= WHAT YOU WILL DO =
Every line that contains "Draw" must be located and copied from the data.

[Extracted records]
# # # # # # #

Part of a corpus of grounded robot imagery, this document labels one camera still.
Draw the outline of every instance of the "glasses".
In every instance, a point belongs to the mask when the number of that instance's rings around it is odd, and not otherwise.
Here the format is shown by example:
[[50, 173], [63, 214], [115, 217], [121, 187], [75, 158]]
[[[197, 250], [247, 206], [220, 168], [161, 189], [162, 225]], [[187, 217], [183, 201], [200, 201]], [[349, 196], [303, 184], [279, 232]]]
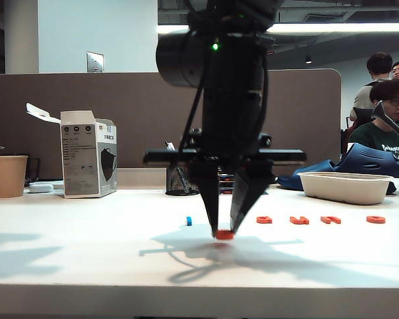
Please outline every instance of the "glasses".
[[391, 100], [385, 100], [385, 101], [390, 102], [395, 107], [399, 106], [399, 98], [392, 98]]

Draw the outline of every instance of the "green t-shirt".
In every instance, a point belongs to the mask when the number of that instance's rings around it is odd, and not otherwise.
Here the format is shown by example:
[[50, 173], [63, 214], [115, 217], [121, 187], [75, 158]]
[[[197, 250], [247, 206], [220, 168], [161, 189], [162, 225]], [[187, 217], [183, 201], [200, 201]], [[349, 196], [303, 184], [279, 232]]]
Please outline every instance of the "green t-shirt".
[[376, 150], [392, 152], [399, 160], [399, 135], [394, 131], [385, 132], [372, 122], [359, 126], [348, 139], [349, 143], [359, 143]]

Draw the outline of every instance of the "white container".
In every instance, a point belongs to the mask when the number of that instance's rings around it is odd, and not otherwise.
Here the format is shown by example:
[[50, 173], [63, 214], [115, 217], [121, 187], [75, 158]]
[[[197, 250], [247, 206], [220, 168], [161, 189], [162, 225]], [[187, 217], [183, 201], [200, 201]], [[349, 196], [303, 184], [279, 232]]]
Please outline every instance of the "white container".
[[387, 175], [305, 172], [299, 173], [306, 196], [359, 205], [379, 204], [386, 195]]

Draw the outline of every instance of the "cardboard box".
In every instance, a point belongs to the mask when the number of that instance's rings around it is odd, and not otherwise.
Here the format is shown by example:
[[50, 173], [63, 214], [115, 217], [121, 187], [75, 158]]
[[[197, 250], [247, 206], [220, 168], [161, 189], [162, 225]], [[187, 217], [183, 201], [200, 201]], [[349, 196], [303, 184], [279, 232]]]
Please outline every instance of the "cardboard box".
[[117, 189], [117, 137], [111, 120], [96, 119], [92, 111], [61, 112], [50, 117], [27, 104], [30, 115], [60, 124], [65, 198], [102, 197]]

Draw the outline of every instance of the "chair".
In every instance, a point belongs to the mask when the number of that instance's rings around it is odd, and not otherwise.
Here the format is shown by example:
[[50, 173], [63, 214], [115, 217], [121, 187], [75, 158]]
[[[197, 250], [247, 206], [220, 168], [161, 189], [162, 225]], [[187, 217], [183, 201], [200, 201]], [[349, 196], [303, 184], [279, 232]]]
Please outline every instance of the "chair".
[[350, 135], [352, 135], [353, 131], [355, 131], [359, 126], [372, 121], [372, 111], [374, 109], [354, 107], [353, 110], [356, 113], [356, 120], [353, 122], [351, 127], [345, 129], [341, 133], [341, 154], [345, 154], [347, 152], [348, 138], [350, 137]]

# # # # # # #

= WRITTEN SOLUTION =
Draw the outline of every instance of the "glasses".
Draw the outline of every instance of the "green t-shirt".
Draw the outline of every instance of the "white container".
Draw the outline of every instance of the "cardboard box".
Draw the outline of every instance of the "chair".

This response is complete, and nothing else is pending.